*Work to complete*
The answer should be a number alone: the count of lines in the listing below that include "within".

*Dataset*

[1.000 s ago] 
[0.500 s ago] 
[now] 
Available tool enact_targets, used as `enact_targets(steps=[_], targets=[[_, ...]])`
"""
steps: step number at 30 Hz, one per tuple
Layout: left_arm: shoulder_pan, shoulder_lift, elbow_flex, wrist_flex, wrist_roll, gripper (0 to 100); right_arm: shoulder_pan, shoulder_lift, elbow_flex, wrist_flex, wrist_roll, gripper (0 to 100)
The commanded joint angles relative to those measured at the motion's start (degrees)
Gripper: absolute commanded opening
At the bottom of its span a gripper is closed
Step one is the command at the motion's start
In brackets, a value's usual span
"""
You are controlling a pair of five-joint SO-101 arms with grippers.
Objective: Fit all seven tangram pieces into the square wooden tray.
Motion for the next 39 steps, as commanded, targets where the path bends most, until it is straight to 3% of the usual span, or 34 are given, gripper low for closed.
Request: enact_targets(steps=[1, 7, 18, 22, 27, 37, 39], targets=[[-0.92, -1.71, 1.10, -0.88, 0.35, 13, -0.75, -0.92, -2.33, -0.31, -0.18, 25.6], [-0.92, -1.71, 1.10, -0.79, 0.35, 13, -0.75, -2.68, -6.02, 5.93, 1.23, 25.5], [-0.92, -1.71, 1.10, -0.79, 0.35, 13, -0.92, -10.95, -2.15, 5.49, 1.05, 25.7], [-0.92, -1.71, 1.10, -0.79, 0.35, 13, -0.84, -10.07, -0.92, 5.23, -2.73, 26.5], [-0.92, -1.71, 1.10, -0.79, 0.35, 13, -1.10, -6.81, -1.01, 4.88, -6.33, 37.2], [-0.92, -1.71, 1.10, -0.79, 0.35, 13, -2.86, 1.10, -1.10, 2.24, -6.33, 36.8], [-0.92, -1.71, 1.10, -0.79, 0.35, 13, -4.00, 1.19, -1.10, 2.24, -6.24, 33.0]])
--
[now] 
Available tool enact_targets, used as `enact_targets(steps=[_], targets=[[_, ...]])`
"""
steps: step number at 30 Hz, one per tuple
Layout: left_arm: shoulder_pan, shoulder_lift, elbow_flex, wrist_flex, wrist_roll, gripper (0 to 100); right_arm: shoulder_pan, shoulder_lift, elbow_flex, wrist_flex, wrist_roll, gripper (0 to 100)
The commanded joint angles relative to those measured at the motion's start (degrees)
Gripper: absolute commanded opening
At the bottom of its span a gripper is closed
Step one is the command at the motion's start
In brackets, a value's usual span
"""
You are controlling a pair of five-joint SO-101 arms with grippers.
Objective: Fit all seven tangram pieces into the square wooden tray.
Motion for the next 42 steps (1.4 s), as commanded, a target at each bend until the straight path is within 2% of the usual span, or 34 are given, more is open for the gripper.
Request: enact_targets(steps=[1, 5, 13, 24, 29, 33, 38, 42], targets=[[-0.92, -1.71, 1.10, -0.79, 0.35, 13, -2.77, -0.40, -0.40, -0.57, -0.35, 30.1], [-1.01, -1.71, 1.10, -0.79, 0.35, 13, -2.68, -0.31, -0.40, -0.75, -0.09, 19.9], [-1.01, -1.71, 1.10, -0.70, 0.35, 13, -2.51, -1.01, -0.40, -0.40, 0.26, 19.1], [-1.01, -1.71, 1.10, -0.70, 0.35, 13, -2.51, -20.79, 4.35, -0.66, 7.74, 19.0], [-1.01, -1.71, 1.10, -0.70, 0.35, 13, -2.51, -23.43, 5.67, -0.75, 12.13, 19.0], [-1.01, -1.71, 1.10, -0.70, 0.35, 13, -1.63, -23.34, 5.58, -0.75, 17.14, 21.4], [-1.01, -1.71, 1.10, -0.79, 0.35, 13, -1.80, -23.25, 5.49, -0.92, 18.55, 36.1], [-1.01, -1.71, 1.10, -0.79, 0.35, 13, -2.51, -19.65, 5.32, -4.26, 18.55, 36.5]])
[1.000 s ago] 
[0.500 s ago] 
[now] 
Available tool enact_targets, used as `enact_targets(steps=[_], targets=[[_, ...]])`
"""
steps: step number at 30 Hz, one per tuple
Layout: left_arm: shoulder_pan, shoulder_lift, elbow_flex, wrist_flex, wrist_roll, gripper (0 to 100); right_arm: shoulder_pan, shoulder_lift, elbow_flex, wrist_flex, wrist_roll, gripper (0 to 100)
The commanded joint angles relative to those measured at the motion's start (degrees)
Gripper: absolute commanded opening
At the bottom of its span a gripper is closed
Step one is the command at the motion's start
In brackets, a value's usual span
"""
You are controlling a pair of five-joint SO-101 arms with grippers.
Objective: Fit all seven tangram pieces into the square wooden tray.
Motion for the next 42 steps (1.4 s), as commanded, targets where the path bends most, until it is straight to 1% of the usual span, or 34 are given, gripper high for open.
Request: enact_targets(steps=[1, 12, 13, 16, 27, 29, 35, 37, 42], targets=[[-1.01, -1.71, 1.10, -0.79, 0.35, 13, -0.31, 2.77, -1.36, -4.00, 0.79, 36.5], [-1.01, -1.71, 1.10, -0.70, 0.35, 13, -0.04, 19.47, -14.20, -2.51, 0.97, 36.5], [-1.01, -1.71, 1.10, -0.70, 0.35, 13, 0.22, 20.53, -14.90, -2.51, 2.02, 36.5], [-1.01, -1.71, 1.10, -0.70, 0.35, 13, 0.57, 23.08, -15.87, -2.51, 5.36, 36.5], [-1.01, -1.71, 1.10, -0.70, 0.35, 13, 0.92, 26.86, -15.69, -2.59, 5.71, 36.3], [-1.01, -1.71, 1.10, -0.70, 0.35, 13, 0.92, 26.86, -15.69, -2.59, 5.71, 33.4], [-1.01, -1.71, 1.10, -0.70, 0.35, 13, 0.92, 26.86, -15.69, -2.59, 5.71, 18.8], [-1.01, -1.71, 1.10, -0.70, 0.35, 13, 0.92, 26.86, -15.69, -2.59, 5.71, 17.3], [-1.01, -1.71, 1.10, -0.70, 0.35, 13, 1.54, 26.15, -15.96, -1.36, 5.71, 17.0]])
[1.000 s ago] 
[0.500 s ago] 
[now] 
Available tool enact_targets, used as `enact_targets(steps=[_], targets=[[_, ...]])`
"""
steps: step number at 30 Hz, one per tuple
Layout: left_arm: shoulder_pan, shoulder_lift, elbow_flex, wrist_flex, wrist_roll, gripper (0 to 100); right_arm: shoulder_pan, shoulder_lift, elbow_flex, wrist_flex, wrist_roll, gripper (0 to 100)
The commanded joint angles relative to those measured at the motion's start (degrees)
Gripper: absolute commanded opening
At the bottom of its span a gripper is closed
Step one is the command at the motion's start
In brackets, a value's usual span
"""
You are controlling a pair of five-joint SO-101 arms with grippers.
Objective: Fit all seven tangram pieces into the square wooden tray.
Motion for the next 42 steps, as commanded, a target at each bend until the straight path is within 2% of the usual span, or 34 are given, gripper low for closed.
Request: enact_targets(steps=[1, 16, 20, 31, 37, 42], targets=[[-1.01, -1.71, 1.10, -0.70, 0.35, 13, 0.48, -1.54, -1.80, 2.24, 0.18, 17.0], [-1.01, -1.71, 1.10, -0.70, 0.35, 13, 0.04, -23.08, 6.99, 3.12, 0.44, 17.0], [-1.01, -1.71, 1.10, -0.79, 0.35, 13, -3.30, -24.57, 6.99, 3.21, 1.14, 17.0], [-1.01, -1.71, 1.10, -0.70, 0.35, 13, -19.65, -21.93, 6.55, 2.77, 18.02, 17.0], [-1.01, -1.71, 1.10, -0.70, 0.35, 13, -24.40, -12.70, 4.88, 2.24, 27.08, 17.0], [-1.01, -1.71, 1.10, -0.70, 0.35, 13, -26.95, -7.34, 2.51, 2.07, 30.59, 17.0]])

*Solution for this exercise*
2